### Data supplied

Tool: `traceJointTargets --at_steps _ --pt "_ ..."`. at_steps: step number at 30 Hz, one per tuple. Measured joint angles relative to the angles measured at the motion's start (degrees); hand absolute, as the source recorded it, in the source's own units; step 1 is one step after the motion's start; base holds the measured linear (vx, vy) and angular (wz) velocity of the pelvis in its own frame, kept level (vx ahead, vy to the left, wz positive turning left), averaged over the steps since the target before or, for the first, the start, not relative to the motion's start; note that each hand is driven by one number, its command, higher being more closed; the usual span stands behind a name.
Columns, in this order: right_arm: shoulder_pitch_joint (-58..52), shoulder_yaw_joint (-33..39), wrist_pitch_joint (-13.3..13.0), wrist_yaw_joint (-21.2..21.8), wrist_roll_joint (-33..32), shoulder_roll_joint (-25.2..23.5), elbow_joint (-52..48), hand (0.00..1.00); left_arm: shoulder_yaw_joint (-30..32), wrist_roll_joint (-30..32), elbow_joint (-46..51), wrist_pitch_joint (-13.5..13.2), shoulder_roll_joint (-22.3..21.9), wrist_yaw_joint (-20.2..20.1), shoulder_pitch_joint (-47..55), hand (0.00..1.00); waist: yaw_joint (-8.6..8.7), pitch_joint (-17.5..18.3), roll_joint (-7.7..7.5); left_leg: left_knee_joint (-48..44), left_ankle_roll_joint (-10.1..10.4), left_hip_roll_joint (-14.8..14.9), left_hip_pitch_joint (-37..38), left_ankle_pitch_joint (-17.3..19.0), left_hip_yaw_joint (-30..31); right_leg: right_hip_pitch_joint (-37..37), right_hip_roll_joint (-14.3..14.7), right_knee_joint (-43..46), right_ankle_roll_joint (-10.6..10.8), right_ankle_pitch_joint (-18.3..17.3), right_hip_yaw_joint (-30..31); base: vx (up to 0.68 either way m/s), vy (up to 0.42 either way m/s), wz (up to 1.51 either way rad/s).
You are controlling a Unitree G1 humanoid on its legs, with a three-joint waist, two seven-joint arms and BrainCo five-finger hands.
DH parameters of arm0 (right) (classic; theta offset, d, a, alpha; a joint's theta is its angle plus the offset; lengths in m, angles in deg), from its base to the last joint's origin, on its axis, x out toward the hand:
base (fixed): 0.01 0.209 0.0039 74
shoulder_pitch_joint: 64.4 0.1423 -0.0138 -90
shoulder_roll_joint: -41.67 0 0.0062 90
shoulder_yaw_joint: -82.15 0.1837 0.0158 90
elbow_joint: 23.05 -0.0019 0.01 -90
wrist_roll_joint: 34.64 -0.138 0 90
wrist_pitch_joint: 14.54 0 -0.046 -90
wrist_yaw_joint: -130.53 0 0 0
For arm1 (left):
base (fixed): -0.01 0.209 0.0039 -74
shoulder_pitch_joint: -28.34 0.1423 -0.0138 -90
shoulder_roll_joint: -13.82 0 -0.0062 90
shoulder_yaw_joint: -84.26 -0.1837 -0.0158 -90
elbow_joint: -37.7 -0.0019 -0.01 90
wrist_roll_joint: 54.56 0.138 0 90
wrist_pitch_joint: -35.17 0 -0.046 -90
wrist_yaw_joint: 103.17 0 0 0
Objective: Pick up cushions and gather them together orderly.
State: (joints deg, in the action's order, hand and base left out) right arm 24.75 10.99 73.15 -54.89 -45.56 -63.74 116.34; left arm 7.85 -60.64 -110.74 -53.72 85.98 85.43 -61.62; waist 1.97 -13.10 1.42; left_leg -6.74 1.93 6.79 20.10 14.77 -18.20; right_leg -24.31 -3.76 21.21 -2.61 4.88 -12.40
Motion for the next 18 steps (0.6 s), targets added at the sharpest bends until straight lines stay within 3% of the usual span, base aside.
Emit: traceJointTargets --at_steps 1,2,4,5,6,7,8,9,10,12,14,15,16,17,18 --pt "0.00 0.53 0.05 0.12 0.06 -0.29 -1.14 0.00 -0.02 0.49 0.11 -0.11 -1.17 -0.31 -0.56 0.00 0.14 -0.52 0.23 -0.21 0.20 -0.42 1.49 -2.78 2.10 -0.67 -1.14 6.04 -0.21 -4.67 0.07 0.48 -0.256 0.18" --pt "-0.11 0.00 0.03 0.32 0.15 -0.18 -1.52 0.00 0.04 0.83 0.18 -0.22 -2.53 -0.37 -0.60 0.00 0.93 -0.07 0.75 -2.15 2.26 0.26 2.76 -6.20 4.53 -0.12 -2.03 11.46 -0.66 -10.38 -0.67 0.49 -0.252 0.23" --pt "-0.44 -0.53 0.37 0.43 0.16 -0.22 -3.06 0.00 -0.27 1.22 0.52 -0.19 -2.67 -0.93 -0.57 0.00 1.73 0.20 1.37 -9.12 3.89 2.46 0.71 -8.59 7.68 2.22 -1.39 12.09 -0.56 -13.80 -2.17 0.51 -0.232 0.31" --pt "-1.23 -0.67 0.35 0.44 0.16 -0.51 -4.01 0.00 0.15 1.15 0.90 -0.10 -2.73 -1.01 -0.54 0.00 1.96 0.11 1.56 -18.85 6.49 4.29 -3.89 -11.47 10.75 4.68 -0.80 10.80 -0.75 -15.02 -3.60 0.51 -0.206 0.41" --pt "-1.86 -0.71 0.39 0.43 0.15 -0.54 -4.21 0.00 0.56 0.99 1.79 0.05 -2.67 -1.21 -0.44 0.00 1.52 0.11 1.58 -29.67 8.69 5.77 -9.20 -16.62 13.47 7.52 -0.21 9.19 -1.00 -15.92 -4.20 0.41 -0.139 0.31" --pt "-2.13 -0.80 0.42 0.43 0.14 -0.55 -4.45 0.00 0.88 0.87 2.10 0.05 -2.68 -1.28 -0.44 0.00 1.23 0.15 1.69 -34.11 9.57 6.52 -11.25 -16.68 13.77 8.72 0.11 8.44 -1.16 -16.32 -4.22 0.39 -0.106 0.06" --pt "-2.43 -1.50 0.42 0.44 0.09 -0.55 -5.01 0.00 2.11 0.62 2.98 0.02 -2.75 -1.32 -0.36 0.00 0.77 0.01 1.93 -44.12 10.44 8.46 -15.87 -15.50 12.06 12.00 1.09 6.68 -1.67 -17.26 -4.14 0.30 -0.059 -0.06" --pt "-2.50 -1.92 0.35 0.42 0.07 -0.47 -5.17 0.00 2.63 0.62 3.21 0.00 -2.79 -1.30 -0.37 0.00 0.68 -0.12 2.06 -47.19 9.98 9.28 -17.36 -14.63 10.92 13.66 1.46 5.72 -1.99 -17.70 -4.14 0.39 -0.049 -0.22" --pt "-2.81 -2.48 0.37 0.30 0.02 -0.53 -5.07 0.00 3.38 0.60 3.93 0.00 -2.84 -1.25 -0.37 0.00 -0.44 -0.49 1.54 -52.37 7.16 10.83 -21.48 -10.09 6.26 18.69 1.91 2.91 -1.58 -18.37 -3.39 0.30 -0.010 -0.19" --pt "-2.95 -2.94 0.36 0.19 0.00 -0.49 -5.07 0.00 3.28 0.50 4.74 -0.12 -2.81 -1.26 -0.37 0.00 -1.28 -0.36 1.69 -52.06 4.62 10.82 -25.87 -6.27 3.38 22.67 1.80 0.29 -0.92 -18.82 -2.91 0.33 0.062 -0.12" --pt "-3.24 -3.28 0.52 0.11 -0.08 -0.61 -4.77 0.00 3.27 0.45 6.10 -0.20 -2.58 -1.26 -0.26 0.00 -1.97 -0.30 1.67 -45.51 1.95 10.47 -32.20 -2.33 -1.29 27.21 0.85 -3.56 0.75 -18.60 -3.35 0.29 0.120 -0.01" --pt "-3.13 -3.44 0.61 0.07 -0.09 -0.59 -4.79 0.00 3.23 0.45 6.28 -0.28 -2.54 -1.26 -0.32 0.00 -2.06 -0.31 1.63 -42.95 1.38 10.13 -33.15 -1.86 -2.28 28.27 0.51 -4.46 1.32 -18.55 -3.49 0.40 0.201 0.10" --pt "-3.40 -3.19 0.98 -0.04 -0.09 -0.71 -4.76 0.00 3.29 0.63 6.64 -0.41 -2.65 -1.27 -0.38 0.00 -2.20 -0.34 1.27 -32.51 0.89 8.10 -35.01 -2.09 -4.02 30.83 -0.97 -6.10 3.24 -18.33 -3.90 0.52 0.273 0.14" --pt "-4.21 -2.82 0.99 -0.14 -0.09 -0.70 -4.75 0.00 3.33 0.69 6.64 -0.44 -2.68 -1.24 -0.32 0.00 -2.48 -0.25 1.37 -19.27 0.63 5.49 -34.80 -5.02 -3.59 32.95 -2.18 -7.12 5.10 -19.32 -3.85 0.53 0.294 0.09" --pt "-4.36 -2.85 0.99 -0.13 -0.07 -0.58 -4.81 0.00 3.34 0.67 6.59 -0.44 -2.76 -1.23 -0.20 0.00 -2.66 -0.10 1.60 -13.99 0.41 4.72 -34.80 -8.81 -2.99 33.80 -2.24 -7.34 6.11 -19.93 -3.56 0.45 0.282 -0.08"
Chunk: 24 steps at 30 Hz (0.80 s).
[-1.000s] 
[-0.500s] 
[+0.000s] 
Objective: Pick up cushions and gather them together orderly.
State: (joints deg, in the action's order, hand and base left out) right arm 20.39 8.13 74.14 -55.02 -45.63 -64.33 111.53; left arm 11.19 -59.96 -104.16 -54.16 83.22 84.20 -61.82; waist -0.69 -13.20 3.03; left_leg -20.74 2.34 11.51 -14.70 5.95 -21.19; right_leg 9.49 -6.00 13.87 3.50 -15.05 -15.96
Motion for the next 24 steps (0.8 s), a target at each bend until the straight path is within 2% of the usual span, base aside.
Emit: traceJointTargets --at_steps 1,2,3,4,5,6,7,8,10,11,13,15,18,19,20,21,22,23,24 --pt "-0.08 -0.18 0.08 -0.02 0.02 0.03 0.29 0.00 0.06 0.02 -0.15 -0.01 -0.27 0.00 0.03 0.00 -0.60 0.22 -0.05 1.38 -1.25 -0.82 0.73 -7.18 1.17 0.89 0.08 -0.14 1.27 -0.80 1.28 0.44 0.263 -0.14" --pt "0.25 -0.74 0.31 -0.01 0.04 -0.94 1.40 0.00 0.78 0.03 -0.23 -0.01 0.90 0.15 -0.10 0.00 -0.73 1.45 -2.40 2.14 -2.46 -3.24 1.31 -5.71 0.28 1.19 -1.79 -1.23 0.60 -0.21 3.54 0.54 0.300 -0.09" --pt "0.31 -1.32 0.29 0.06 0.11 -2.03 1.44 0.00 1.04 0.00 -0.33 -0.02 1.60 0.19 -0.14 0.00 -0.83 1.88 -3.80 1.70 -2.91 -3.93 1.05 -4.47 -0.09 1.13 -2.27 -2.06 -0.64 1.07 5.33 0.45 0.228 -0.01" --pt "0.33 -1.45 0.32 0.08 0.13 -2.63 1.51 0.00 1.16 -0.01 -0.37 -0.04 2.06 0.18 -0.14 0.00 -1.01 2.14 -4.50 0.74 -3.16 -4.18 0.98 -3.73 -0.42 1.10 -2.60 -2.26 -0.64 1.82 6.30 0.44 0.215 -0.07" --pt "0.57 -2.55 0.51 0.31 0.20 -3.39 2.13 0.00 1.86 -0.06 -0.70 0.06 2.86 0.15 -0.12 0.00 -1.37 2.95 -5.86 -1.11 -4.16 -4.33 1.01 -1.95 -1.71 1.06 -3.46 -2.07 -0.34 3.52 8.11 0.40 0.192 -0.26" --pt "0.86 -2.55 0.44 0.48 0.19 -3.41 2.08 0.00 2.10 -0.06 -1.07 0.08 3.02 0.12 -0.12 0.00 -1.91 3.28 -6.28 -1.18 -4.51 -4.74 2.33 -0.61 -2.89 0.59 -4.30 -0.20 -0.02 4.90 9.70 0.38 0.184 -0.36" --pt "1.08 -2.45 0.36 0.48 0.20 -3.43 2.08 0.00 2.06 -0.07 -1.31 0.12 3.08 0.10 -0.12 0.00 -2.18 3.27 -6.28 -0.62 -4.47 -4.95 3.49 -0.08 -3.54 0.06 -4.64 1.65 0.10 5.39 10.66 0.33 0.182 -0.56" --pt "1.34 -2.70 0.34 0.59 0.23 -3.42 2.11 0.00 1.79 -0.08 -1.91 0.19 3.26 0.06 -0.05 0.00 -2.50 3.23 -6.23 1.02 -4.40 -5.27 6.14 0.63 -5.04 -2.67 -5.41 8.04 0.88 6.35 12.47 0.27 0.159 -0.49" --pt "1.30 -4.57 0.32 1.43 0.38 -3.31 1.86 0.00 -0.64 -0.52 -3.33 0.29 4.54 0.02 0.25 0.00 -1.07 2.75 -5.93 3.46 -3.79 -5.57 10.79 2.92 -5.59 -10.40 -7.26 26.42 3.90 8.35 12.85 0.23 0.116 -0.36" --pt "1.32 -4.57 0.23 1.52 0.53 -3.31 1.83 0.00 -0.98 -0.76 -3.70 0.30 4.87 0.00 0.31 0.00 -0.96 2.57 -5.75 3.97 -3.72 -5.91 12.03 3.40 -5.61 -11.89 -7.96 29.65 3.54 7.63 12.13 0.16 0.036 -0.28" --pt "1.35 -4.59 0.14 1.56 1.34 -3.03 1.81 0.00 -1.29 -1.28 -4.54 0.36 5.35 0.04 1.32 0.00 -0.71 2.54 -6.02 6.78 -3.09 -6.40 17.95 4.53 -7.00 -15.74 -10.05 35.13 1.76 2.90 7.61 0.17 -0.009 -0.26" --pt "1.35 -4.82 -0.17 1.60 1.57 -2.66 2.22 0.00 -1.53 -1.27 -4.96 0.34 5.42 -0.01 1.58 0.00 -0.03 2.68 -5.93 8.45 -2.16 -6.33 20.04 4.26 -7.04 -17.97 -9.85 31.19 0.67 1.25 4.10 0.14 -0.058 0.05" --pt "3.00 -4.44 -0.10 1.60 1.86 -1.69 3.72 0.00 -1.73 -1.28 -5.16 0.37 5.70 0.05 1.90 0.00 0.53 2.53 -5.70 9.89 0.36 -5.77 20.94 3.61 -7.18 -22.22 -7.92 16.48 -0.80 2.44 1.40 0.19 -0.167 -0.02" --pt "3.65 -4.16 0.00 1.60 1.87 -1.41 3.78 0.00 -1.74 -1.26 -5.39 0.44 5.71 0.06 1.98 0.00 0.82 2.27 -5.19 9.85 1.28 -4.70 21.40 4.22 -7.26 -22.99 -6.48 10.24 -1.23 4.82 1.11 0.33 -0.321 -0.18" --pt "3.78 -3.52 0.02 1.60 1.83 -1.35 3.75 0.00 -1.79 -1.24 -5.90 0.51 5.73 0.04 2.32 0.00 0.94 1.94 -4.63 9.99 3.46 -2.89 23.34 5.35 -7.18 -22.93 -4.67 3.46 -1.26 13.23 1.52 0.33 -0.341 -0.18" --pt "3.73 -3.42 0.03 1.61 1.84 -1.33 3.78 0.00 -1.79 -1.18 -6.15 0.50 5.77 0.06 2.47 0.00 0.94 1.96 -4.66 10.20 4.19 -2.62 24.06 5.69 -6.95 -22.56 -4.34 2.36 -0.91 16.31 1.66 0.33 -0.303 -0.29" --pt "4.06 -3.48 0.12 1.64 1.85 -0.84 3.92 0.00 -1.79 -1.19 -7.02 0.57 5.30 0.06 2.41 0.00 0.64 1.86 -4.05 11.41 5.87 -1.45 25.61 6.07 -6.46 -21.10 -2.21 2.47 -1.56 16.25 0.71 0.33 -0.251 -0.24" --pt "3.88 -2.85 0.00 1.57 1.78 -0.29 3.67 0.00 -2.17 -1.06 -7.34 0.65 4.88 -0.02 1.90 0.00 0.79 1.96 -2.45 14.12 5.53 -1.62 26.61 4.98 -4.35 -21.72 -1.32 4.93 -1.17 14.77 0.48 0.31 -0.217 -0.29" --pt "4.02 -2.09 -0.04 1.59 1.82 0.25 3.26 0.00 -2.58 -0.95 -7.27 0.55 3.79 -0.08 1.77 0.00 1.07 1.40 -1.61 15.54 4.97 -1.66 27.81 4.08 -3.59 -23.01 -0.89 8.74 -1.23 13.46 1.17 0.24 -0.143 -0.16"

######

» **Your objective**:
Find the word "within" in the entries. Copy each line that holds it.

» **Completed exercise**:
Motion for the next 18 steps (0.6 s), targets added at the sharpest bends until straight lines stay within 3% of the usual span, base aside.
Motion for the next 24 steps (0.8 s), a target at each bend until the straight path is within 2% of the usual span, base aside.

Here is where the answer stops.